Il serait dans l’intérêt de tous que la France se remette au travail et produise localement… De tous ou presque, car n’oublions pas que derrière le chimérique « 1 % » brandi par certains pour mieux se déculpabiliser et cacher qu’ils sont du côté des gagnants, un bon quart du pays, concentré dans les métropoles et œuvrant dans le secteur tertiaire, vit très bien de la situation actuelle, continue à s’enrichir et ne risque pas de sombrer.

Face à cette France qui se porte bien, on observe des catégories moyennes et populaires éclatées, en voie de paupérisation rapide, qui tentent de s’accrocher coûte que coûte au modèle dominant, notamment en ayant recours au low cost et à la débrouille. MM. Cassely et Fourquet ont très bien dépeint ce phénomène dans leur dernier ouvrage.

De fait, suivre le modèle de la classe dominante, qui vit essentiellement du travail des autres et s’est fixé pour nouvel idéal le bien-vivre, entendu sous l’angle de la consommation et du seul loisir, est de plus en plus difficile.

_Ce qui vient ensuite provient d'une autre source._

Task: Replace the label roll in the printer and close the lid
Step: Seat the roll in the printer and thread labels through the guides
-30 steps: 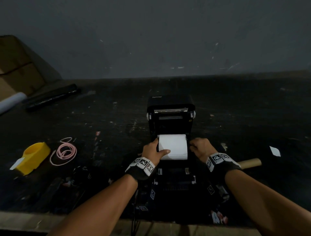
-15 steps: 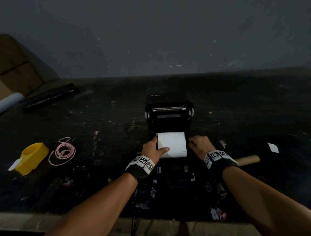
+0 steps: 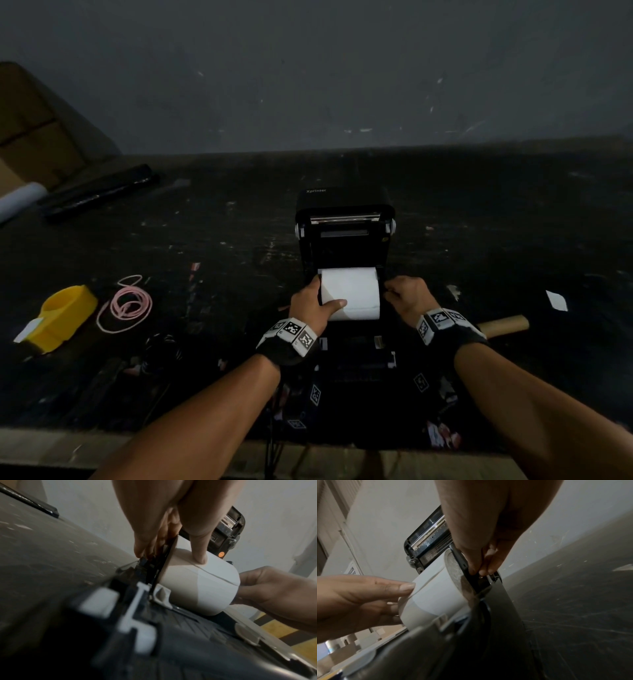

Cette mentalité hédoniste, répandue par une classe sociale qui détient le monopole des représentations, a malheureusement ruisselé de la tête vers les jambes et les bras, alors même qu’elle va contre l’intérêt à moyen et long terme de la majorité.

C’est pourquoi, avant de penser à la retraite, à demain, il apparaît urgent d’opérer une véritable revalorisation de l’idée même du travail et de prôner le localisme, la productivité et la réindustrialisation. Qui en aura seulement l’ambition au sein de la classe politique ? Nous vivons une époque paradoxale. Jamais le travail n’a été aussi démonétisé, et pourtant, ce qu’il offre, l’argent, aussi dominant, essentiel.